The film is a story of struggle, resistance, solidarity, democracy and global justice. Through gripping images of injustice and the powerful, compelling stories/lives of five courageous Haitian women, Poto Mitan will inspire women around the world. The filmmakers’ approach is to depict how inequalities based on globalization and gender roles intersect and are experienced on the ground. It is a tool to educate and empower solidarity activists globally.

Principal photography has been completed, and the film is in post-production. Donations in excess of $40,000 from a Center-sponsored fundraiser, various community fundraisers, and private sources have already been raised. A target completion date is Spring 2009.

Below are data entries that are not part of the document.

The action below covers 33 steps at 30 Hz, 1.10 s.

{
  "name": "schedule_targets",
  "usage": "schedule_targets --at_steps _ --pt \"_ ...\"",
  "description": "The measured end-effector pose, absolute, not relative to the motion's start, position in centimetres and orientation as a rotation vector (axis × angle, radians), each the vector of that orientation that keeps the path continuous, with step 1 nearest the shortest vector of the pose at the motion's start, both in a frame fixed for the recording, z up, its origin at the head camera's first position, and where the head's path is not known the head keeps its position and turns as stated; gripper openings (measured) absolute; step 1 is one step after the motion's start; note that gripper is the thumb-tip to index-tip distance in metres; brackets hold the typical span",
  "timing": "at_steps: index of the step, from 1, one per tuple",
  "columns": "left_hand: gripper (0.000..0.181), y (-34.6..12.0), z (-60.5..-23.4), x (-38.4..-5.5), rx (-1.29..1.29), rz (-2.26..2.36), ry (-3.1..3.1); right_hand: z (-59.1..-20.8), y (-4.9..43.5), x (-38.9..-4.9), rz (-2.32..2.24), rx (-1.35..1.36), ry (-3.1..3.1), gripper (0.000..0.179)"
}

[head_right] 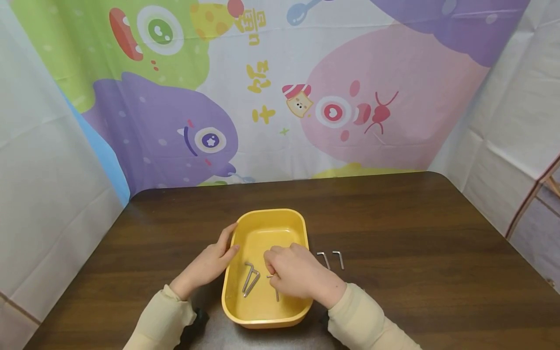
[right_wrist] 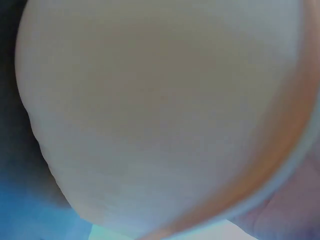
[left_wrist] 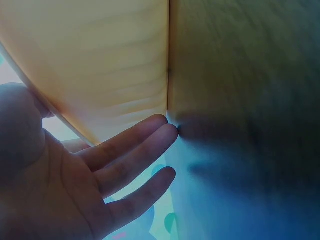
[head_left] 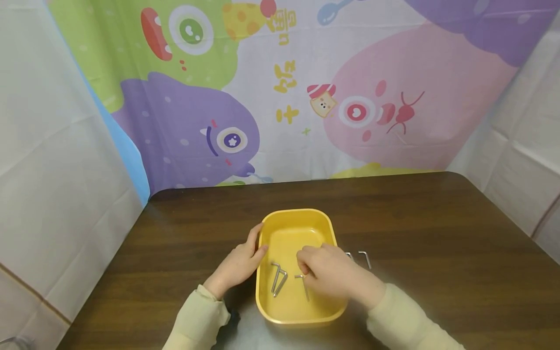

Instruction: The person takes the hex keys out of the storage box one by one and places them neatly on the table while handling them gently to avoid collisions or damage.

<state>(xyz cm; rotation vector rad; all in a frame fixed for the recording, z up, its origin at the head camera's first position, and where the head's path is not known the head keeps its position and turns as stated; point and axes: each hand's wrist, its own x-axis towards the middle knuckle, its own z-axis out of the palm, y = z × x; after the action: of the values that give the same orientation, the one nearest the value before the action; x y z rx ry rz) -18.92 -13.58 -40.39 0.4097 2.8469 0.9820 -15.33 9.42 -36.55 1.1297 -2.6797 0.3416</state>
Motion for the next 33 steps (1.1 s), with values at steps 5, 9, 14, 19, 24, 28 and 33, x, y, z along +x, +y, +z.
schedule_targets --at_steps 5,9,14,19,24,28,33 --pt "0.059 -13.6 -40.3 -18.9 0.405 0.982 2.841 -36.2 10.0 -15.7 0.374 1.108 -2.649 0.019" --pt "0.059 -13.5 -40.2 -18.9 0.407 0.983 2.839 -36.0 10.4 -15.9 0.428 1.072 -2.637 0.018" --pt "0.059 -13.5 -40.2 -18.9 0.412 0.988 2.833 -35.5 11.0 -16.1 0.474 1.054 -2.623 0.015" --pt "0.059 -13.6 -40.2 -18.9 0.402 0.996 2.824 -35.0 11.7 -16.4 0.479 1.038 -2.624 0.013" --pt "0.059 -13.6 -40.3 -18.9 0.402 0.999 2.825 -34.3 12.5 -16.8 0.515 0.983 -2.67 0.014" --pt "0.059 -13.7 -40.4 -18.9 0.405 0.997 2.828 -33.7 13.4 -17.1 0.531 0.93 -2.679 0.013" --pt "0.059 -13.6 -40.4 -18.9 0.41 0.988 2.843 -33.2 14.6 -17.6 0.551 0.85 -2.716 0.014"
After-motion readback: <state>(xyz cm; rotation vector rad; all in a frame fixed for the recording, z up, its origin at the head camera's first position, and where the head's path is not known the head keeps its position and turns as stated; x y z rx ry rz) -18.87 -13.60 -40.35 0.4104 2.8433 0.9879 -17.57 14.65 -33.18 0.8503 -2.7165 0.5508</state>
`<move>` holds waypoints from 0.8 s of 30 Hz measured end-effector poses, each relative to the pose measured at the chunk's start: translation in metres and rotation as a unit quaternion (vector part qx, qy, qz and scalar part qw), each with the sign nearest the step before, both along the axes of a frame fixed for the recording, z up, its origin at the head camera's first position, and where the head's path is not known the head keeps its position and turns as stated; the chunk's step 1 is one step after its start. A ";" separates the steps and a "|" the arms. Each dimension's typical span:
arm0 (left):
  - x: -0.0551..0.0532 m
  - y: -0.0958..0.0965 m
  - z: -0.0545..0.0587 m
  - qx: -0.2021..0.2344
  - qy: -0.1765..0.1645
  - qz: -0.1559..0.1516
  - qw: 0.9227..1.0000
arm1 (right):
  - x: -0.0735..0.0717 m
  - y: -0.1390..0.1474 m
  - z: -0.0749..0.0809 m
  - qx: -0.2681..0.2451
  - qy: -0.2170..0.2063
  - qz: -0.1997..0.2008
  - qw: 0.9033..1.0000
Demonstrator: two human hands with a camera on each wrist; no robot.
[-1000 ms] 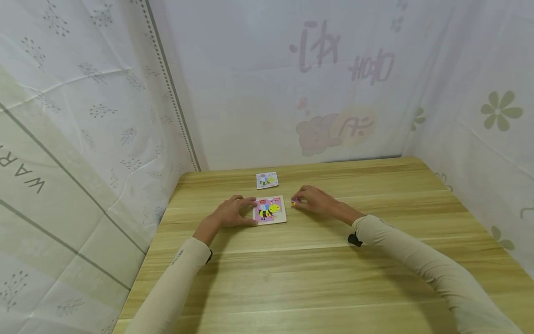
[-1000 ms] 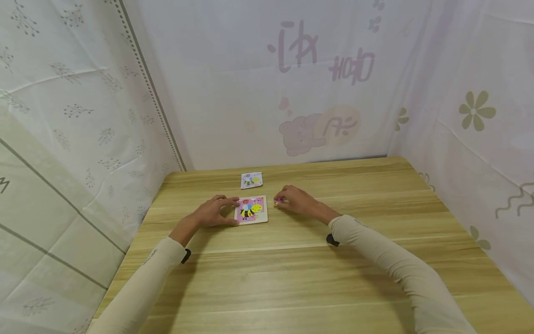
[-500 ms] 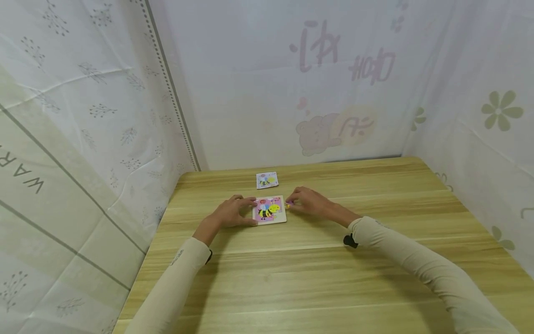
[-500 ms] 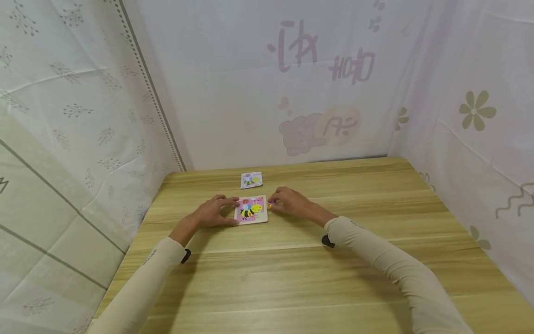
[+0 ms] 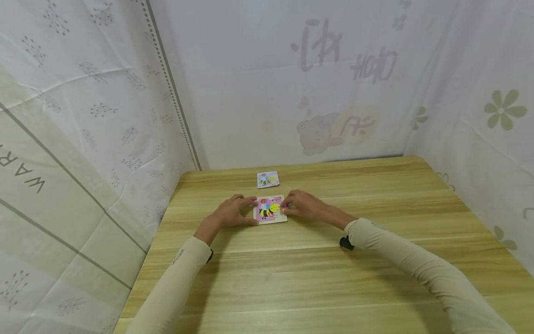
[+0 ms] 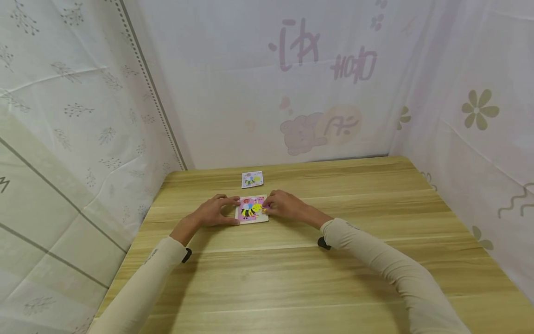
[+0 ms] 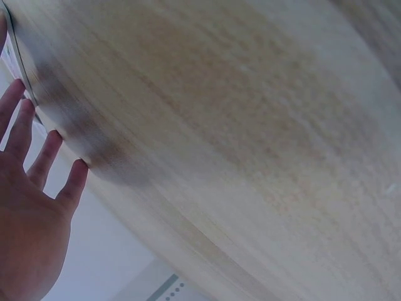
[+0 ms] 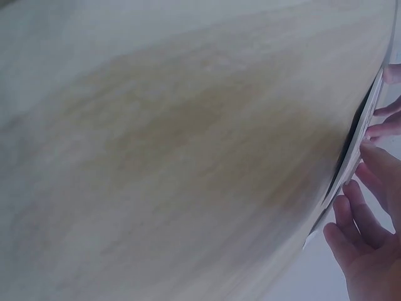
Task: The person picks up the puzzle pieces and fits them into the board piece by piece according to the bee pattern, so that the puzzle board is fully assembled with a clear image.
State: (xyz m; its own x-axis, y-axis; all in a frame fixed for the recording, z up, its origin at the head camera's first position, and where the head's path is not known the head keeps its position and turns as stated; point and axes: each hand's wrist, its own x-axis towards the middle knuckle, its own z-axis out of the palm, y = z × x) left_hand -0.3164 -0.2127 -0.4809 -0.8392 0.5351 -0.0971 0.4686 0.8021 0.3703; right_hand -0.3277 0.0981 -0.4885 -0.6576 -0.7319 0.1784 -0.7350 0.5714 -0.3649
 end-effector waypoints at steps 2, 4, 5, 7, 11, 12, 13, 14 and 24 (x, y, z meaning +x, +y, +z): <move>0.000 0.000 0.001 0.000 -0.003 0.002 1.000 | 0.001 -0.002 0.001 0.001 -0.003 0.004 1.000; 0.001 0.000 0.001 0.000 -0.003 0.002 1.000 | 0.003 -0.004 0.001 0.004 -0.004 0.006 1.000; 0.001 0.000 0.001 0.000 -0.003 0.003 1.000 | 0.003 -0.005 0.001 0.006 -0.004 0.006 1.000; 0.000 0.000 0.001 -0.001 -0.005 0.004 1.000 | 0.004 -0.006 0.001 0.010 -0.006 0.008 1.000; -0.001 0.000 -0.001 -0.003 -0.008 0.005 1.000 | 0.005 -0.009 0.000 0.015 -0.018 0.011 1.000; -0.001 0.000 -0.001 -0.003 -0.008 0.005 1.000 | 0.006 -0.010 -0.001 0.015 -0.021 0.012 1.000; -0.001 0.000 -0.001 -0.003 -0.007 0.004 1.000 | 0.006 -0.010 -0.001 0.015 -0.022 0.013 1.000; -0.001 0.000 -0.002 -0.002 -0.007 0.004 1.000 | 0.007 -0.011 -0.001 0.014 -0.024 0.015 1.000; -0.002 0.000 -0.002 -0.006 -0.007 0.009 1.000 | 0.006 -0.013 -0.001 0.021 -0.029 0.029 0.999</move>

  • Journal of Haitian Studies: JOHS continues to be extremely well received in the academic community in the U.S. and abroad as the only peer-reviewed journal on Haiti. Volumes 13.1, 13.2 and 14.1 were all released this academic year. Papers are primarily generated within the U.S. and from Haiti; however, a number of submissions were also accepted from Europe. New subscriptions and subscription renewals continue to provide financial support for publication of this journal. The 20th anniversary issue of the journal is currently in preparation. Starting with Volume 15.1, we plan to change JOHS layout and physical presentation to show a new stage of maturity in the publication of the journal. We have also investigated various modes of maximizing the dissemination of the journal, including developing an electronic version of the journal in addition to our print version.

 

Race and Technology Initiative

  • Screening Noir: The second issue of Screening Noir:  A Journal of Black Film, Television and New Media Culture, Volume 1, Number 2 (Winter /Spring 2008) was released and distributed in April 2008. Volume 2, Number 1 is expected to be released in Fall 2008. The journal is edited by former Center director, Professor Anna Everett.

  • The anthology, AfroGEEKS: Beyond the Digital Divide, continues to be distributed through the Center. The interactive DVD featuring clips from speakers, presentation information, links to the internet, and embedded documents from the second AfroGEEKs conference is also distributed by the Center. During this next academic year, speakers and researchers will be brought to the Center to consolidate this earlier work and further expand the race and technology project.

Comparative Ethnic Studies Project/Urban Studies Initiative

KALFOU: A Journal of Comparative and Relational Ethnic Studies: In Spring 2009, the Center will launch KALFOU, a new journal of comparative and relational ethnic studies. KALFOU will be an intellectual place to generate ideas on the cultural, historical, political, economic and educational issues which have affected communities of color over time. It will also be a forum to address pressing contemporary issues within these various communities as well as their rapport with one another. KALFOU will focus on social movements, social institutions, and social relations. We aim to build links among intellectuals, artists, and activists; to promote the development of ethnic studies scholarship; and to disseminate the specialized knowledge produced in the university to a broader public and— in particular—to aggrieved communities of color with the goal of effecting change in the realms of public policy and social justice. One of our major goals is to ultimately bring about change within these communities.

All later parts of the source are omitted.